# [THE TASK]
A single figure is required: the number of lines below in which the word "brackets" occurs.

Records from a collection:
BEGIN
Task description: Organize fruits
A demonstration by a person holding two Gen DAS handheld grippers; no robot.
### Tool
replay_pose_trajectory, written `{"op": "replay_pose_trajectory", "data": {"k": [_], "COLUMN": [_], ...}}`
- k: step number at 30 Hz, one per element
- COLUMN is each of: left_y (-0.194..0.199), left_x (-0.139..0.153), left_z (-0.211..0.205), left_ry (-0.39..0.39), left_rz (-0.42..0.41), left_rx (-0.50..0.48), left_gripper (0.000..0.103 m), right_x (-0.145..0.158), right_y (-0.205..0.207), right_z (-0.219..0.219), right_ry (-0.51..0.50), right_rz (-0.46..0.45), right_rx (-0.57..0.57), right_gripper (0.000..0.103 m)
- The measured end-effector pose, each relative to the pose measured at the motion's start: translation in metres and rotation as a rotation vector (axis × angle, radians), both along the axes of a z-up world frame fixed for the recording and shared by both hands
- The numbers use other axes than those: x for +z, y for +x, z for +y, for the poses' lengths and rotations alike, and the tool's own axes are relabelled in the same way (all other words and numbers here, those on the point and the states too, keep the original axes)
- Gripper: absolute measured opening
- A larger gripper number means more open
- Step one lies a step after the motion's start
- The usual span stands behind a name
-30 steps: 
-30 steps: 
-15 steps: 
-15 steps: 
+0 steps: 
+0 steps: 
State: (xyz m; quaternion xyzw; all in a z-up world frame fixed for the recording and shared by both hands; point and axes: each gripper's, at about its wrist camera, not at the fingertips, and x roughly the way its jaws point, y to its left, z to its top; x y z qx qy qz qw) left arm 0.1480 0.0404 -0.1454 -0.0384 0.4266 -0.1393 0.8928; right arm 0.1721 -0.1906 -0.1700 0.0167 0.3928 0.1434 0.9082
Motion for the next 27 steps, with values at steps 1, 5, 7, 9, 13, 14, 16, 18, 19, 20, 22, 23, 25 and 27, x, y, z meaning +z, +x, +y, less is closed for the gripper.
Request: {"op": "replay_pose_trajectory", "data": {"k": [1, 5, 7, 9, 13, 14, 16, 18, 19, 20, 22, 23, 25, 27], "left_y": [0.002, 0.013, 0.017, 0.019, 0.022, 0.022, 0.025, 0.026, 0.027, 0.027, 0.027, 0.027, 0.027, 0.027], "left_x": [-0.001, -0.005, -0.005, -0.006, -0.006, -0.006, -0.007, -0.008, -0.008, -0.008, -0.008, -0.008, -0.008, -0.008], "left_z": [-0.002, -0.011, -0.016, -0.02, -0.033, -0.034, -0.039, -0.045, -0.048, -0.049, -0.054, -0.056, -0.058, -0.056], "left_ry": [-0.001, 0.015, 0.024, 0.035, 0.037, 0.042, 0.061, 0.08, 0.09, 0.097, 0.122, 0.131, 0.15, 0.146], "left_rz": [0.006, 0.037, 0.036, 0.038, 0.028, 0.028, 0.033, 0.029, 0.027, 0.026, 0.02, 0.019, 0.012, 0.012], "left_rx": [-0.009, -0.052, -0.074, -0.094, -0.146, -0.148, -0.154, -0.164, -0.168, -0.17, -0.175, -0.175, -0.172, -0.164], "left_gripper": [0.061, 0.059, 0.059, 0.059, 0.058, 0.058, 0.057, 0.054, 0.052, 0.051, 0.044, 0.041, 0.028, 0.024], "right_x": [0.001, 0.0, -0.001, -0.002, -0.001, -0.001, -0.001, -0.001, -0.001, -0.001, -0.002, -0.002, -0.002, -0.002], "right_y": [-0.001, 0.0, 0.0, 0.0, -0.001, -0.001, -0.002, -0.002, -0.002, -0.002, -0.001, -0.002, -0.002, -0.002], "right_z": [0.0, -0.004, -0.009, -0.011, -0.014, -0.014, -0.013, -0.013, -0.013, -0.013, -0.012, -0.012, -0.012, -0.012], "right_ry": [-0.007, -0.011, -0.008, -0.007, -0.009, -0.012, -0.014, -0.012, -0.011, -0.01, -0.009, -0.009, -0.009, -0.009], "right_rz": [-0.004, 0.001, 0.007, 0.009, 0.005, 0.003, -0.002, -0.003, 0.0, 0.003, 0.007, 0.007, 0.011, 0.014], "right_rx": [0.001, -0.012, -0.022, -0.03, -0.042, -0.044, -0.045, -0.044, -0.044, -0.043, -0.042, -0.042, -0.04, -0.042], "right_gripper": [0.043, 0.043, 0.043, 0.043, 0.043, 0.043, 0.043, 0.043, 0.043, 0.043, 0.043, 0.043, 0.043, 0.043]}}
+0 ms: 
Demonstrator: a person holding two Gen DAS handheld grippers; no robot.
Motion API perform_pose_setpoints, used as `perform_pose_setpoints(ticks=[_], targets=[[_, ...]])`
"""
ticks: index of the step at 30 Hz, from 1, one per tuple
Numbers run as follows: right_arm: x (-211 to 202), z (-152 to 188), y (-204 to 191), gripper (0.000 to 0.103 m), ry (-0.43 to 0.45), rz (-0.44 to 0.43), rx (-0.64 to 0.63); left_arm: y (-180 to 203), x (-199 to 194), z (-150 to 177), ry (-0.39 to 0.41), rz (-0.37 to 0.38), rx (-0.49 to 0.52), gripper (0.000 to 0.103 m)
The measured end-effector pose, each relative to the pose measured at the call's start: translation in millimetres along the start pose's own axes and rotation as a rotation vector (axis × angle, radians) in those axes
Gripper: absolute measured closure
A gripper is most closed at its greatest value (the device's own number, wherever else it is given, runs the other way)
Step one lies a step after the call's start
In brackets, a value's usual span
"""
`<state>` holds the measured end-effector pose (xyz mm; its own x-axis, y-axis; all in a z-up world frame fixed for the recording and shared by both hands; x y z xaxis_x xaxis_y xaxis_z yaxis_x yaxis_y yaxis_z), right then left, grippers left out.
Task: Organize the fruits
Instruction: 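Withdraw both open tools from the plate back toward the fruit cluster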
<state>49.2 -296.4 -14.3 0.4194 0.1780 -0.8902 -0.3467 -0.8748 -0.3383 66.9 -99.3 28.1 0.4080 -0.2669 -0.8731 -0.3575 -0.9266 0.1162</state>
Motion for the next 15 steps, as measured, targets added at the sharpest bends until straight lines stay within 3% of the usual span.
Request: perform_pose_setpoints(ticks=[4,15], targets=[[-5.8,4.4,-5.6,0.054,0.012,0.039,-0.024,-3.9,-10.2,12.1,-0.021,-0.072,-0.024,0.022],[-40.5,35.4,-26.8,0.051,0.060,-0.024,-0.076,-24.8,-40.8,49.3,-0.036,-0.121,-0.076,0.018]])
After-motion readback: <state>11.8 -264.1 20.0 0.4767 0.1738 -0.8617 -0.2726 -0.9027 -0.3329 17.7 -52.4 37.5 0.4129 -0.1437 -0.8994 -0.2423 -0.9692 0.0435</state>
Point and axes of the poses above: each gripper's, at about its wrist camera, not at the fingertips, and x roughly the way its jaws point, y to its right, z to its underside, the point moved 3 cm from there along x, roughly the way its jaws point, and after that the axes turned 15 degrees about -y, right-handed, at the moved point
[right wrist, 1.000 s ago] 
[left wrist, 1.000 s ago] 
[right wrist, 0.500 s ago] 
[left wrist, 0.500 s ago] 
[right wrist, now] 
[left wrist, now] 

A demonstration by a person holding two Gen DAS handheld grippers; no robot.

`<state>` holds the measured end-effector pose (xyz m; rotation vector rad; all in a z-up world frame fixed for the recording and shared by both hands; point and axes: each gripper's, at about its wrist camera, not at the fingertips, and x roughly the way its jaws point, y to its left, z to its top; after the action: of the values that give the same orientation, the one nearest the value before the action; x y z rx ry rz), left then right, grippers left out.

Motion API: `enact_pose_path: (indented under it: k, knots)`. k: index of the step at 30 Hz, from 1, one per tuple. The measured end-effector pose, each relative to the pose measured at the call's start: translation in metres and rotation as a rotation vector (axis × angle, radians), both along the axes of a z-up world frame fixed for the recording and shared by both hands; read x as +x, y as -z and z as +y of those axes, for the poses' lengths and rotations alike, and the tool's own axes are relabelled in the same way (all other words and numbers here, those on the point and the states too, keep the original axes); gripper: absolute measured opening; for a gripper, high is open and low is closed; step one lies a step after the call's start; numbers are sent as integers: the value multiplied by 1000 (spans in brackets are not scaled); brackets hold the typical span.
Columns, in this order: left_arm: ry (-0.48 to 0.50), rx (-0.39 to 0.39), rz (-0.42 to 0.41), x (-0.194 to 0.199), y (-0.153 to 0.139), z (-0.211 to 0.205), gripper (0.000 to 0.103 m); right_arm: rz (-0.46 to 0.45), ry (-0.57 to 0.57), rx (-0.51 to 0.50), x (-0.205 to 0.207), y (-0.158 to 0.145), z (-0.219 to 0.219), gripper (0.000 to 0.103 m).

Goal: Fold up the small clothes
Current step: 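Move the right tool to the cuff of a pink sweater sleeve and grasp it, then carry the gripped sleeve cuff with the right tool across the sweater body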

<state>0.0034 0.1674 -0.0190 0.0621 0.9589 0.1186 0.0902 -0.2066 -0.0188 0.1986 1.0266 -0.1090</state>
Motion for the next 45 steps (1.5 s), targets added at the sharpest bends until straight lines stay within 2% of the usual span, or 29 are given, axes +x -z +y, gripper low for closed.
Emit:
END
# [RESPONSE]
2